ちなみに,屋久島の冬山はもの凄く美しいのですが,真冬でも雨が降るということでかなりの登山経験が必要となります。実態を知らず島だと馬鹿にした分けではないでしょうけど,登山事故で亡くなった方は,決して少なくありません。北アルプス並みの装備と経験を積んでお出かけ下さい。

で,今回,本格的に入山したわけではないので,雪が微塵もない画像ばかりです。秋までと違う事は,ヒメシャラやシマサルスベリ,ソヨゴ,エゴノキなどの夏緑樹が葉を落としているという事と観光客がとても少ないという事でしょうか。

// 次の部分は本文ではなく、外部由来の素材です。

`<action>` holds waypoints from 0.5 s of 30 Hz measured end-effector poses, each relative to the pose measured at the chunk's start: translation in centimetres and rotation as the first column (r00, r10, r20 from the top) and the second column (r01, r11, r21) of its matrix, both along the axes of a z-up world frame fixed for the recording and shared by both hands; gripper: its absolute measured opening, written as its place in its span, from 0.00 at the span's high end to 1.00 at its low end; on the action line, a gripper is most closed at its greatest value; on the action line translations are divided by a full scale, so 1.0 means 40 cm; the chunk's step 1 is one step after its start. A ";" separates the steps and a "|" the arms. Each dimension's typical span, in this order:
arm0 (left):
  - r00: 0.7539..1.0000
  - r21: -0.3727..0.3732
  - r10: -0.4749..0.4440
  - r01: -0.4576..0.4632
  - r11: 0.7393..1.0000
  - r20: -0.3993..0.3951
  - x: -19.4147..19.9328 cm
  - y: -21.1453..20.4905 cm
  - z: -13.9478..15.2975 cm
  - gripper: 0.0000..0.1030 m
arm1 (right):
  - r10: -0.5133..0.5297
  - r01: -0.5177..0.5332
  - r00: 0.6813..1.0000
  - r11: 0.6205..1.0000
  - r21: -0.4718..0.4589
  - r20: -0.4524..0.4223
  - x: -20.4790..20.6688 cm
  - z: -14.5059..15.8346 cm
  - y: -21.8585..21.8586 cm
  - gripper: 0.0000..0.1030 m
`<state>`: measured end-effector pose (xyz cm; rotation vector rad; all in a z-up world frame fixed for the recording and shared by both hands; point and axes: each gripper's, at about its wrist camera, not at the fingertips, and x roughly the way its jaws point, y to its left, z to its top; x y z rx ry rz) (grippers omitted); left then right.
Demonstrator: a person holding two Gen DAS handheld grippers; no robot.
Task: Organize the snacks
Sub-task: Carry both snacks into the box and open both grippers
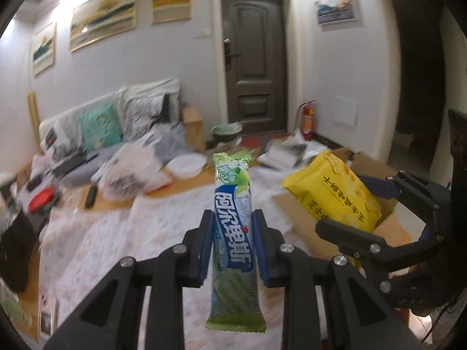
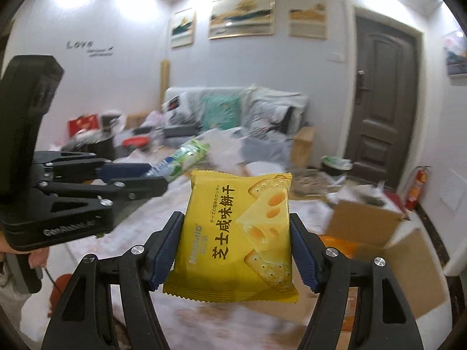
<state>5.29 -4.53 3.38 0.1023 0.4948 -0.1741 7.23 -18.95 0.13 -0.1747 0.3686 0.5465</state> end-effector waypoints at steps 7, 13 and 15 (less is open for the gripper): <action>0.989 -0.002 -0.150 0.150 0.989 0.004 0.072 -0.212 0.045 0.77 | -0.148 0.148 0.989 0.989 0.027 -0.001 0.030 0.008 -0.204 0.35; 0.964 -0.005 -0.254 0.255 0.967 -0.074 0.149 -0.374 0.010 0.77 | -0.195 0.198 0.978 0.980 0.027 -0.068 0.081 -0.045 -0.316 0.35; 0.955 -0.014 -0.276 0.276 0.961 -0.106 0.175 -0.413 -0.006 0.77 | -0.198 0.201 0.976 0.979 0.029 -0.089 0.098 -0.062 -0.347 0.35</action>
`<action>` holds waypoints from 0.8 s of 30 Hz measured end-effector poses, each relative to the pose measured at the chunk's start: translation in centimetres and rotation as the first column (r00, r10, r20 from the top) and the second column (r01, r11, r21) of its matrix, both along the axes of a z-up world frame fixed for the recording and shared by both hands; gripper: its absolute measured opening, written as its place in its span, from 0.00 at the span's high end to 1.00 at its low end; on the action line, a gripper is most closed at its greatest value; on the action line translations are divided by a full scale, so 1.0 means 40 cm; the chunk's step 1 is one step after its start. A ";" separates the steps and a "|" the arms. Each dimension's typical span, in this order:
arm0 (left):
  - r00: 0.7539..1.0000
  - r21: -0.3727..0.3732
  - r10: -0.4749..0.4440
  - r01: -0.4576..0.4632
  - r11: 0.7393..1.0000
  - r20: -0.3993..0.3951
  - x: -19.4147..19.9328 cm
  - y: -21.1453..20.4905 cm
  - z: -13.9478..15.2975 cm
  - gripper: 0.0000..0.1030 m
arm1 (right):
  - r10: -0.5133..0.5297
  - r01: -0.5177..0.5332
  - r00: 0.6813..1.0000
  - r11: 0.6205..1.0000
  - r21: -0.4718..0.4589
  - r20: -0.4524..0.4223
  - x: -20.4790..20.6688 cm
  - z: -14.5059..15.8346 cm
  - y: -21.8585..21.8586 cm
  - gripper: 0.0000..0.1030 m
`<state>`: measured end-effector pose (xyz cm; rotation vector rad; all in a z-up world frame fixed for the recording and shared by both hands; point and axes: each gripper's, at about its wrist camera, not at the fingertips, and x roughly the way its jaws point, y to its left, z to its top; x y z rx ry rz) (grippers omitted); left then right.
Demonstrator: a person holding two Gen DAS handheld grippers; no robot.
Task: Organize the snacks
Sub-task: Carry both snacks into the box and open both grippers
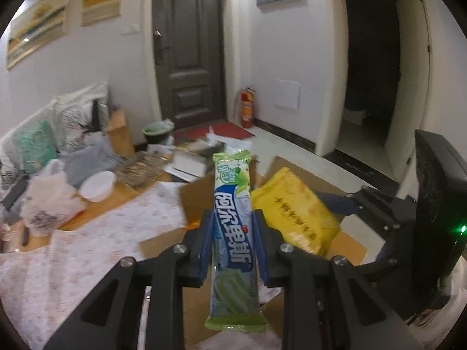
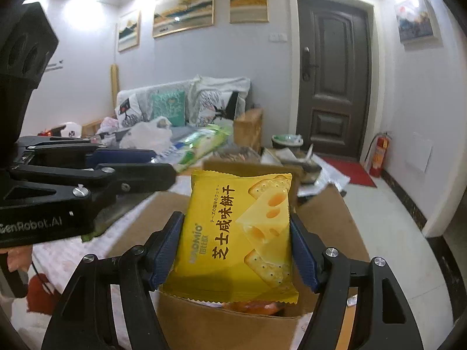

降雪のせいか,前回,来たときより沢の水は多めのようです。どちらかというと照葉樹林帯は,割と年がら年中,済一的な環境に見えます。実際花が咲いたり芽吹きがあったり変化はあるのですが,開花の季節性(phenology)はだらだらとしており,夏緑樹林のような分かりやすいメリハリはあまり感じません。落葉してすっかすかになったり,春の林床植物の一斉開花など,人々が知らず知らずの内に森の中に誘われるといったような要素は,照葉樹林は持たないような気がします。

年がら年中濃い緑色。だから,実は屋久島では江戸時代,ヤクスギを資源活用するようになるまで,人々の目は山には向いていませんでした。いつも
妖怪などが棲む暗い森,それが照葉樹の森に対する人々のイメージだったと思います。

これはちょっと宿題。ヤクシマザルの糞の内容物から出てきた種子です。というかこの画像自体が,溶けかかったサル糞そのもの。直径3mm弱。早速,A1+マクロレンズが役に立ちました(おお,仕事で使っている!)。種子の図鑑はあまりまともなものが無く,写真が沢山載っている3万円以上もするものが手元にありますが,分類学的な視点を全くお持ちで無い方が出されているので,検索表すら載っていないタダのカタログです。全部これから絵合わせをする事になります。

最後に,モルタルで岩のように見せかけているところに這った植物の根です。自然の岩と湿度や降雨に対する反応が違う場所になるようで,植物のアクティビティが高い事もあってちょっと異様な感じに根がはびこったり,種類の違う苔が繁茂します。道路脇の法面(のりめん)で,ぱっと目に気持ち悪い感じがするところは,全てモルタルの偽岩の部分です。一見ネイチャーフォトの素材っぽいインパクトを持っていそうで,水抜きパイプが見えるところが,やはりフェイクゆえの違和感を強めていくようです。